Python-based detections as code (DaC) will help transform threat detection by applying software engineering principles to cybersecurity.

DaC facilitates swift adaptation to evolving threats like cloud cryptojacking. Security teams can efficiently customize and enhance detection rules specific to cryptojacking, maintaining a vigilant defense against sophisticated tactics. Seamless integration with DevOps and infrastructure-as-code pipelines embeds security throughout the technology stack, from code development in GitHub logs to deployment in AWS logs, strengthening defenses against emerging threats like cryptojacking.

Improving Speed of Cryptojacking Investigations.

Swift and intuitive security investigations are paramount in effectively addressing emerging threats like cryptojacking. As the cybersecurity landscape continually evolves, the ability to rapidly and seamlessly investigate potential threats becomes a linchpin for maintaining the integrity of digital environments. Every second matters during an investigation and your tools should support a rapid search experience with intuitive, easy-to-interpret results.

Emerging threats like cloud cryptojacking often employ sophisticated and ever-changing tactics, strengthening the need for agility and adaptation in both threat detection and response.
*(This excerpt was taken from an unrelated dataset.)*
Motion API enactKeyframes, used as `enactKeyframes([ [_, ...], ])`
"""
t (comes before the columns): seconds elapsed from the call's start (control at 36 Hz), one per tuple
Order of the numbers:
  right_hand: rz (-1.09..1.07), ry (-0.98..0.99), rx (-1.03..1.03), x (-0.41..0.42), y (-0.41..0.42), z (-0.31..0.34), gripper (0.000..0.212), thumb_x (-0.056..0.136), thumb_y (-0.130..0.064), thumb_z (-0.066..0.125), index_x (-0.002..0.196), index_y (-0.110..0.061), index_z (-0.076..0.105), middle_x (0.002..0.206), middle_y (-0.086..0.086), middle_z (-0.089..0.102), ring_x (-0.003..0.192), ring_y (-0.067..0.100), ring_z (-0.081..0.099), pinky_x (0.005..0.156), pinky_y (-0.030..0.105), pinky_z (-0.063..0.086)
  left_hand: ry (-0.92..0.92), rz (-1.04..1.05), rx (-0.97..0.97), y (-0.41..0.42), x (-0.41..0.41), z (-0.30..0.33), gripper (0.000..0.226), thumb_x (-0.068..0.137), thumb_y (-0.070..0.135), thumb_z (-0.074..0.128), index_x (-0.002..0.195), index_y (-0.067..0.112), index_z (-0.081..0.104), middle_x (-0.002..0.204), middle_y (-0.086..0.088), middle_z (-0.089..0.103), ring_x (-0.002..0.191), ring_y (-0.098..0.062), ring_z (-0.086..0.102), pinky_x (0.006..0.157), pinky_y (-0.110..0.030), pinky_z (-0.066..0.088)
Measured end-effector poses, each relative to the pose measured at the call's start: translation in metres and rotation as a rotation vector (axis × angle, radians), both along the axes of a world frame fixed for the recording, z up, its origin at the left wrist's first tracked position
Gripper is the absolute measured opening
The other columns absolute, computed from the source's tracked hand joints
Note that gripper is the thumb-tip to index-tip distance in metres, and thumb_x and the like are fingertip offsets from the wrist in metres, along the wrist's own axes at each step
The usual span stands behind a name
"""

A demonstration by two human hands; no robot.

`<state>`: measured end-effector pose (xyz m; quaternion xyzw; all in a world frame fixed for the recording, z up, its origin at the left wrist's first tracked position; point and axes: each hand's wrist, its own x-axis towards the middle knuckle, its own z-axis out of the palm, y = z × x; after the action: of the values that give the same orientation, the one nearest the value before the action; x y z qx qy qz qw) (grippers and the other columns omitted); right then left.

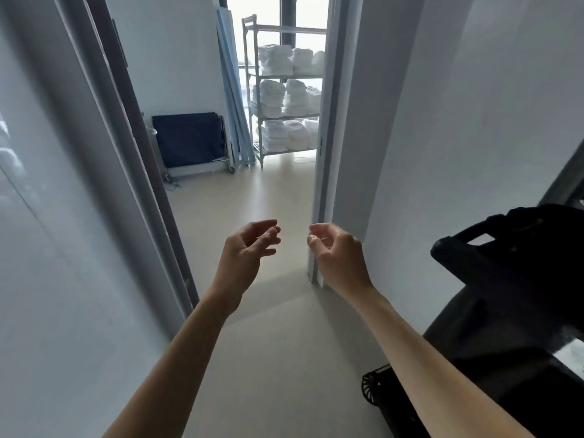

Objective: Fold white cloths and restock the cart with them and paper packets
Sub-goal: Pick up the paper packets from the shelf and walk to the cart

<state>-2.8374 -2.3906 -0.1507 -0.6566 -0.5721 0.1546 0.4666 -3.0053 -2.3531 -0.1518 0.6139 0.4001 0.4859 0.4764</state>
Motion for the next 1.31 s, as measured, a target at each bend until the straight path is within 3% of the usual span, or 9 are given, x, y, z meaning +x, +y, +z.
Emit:
enactKeyframes([
  [0.17,0.021,0.045,-0.016,-0.015,0.069,-0.009,0.025,0.097,-0.021,0.058,0.12,-0.013,0.067,0.109,-0.002,0.072,0.086,0.004,0.063,0.069,0.002,0.041,-0.033,0.031,-0.053,0.058,-0.011,-0.006,0.025,0.101,0.015,0.054,0.124,0.011,0.062,0.112,-0.003,0.071,0.101,-0.019,0.07,0.088,-0.033,0.058],
  [0.36,0.022,0.184,0.006,-0.017,0.178,-0.01,0.023,0.096,-0.019,0.059,0.117,-0.012,0.068,0.104,0.003,0.074,0.089,0.016,0.07,0.082,0.028,0.057,-0.015,0.047,-0.062,0.16,-0.011,-0.001,0.023,0.102,0.014,0.053,0.123,0.009,0.061,0.111,-0.005,0.071,0.102,-0.022,0.07,0.087,-0.033,0.058],
  [0.5,0.052,0.264,-0.01,-0.016,0.26,-0.012,0.025,0.096,-0.017,0.06,0.118,-0.008,0.067,0.107,0.008,0.073,0.096,0.022,0.07,0.087,0.041,0.059,0.004,0.059,-0.07,0.235,-0.007,0.009,0.021,0.102,0.015,0.053,0.12,0.012,0.062,0.112,-0.004,0.071,0.103,-0.022,0.07,0.086,-0.032,0.059],
  [0.69,0.082,0.334,-0.033,-0.029,0.359,-0.014,0.025,0.096,-0.018,0.06,0.117,-0.009,0.068,0.092,-0.001,0.073,0.082,0.014,0.072,0.072,0.029,0.062,-0.029,0.073,-0.099,0.326,-0.011,0.011,0.022,0.101,0.013,0.054,0.119,0.008,0.065,0.111,-0.009,0.072,0.101,-0.024,0.07,0.089,-0.039,0.058],
  [0.92,0.037,0.301,-0.045,-0.054,0.484,-0.022,0.027,0.095,-0.024,0.06,0.117,-0.012,0.069,0.098,0.002,0.075,0.089,0.017,0.071,0.087,0.042,0.059,-0.08,0.076,-0.086,0.46,-0.026,0.0,0.021,0.101,0.015,0.053,0.117,0.009,0.066,0.111,-0.008,0.072,0.102,-0.022,0.07,0.09,-0.037,0.058],
  [1.06,-0.007,0.298,-0.053,-0.068,0.574,-0.019,0.024,0.094,-0.027,0.06,0.113,-0.016,0.07,0.091,-0.002,0.074,0.085,0.015,0.072,0.086,0.043,0.059,-0.124,0.055,-0.088,0.553,-0.042,-0.004,0.019,0.101,0.015,0.054,0.114,0.011,0.067,0.11,-0.008,0.072,0.101,-0.022,0.07,0.089,-0.038,0.058],
  [1.31,-0.063,0.359,-0.018,-0.082,0.723,-0.001,0.013,0.094,-0.026,0.061,0.103,-0.022,0.07,0.086,-0.008,0.074,0.078,0.006,0.072,0.073,0.023,0.059,-0.166,0.03,-0.112,0.712,-0.068,0.006,0.021,0.101,0.015,0.054,0.116,0.008,0.067,0.11,-0.007,0.072,0.102,-0.021,0.069,0.09,-0.037,0.057],
])
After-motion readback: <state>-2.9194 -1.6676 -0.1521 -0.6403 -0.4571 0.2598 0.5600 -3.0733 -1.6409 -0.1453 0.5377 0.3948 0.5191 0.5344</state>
Swift investigations enable security teams to stay ahead of the curve, identifying and mitigating potential risks before they escalate. Leveraging a flexible, cost-effective security data lake delivers both budget savings and increased performance for even more efficient investigations. Furthermore, intuitive search results ensure that security analysts can quickly comprehend and react accurately to threats, reducing the window of vulnerability and fortifying overall cybersecurity resilience.

Watch On Demand

Check our a recent webinar where our threat research team walks through the use of these detections and discuss best practices for detecting and responding to potential risks of cryptojacking. During this session, our team highlights the use of key Panther capabilities such as Cross-log source search and leveraging correlation rules, and we leveraged Realtime detection and AI summarization to accelerate potential response.

Conclusion

Cryptojacking poses a significant threat to cloud environments, exploiting computational resources for unauthorized cryptocurrency mining. The risks include financial loss, performance degradation, data security and reputation damage. To mitigate these risks, we recommend that you adopt proactive security measures, including regular audits, least privilege access controls, monitoring, anti-malware solutions, and timely system updates. By implementing these strategies and deploying real-time detections, you can safeguard your infrastructure against the growing risks of cryptojacking and maintain the integrity and availability of your cloud resources.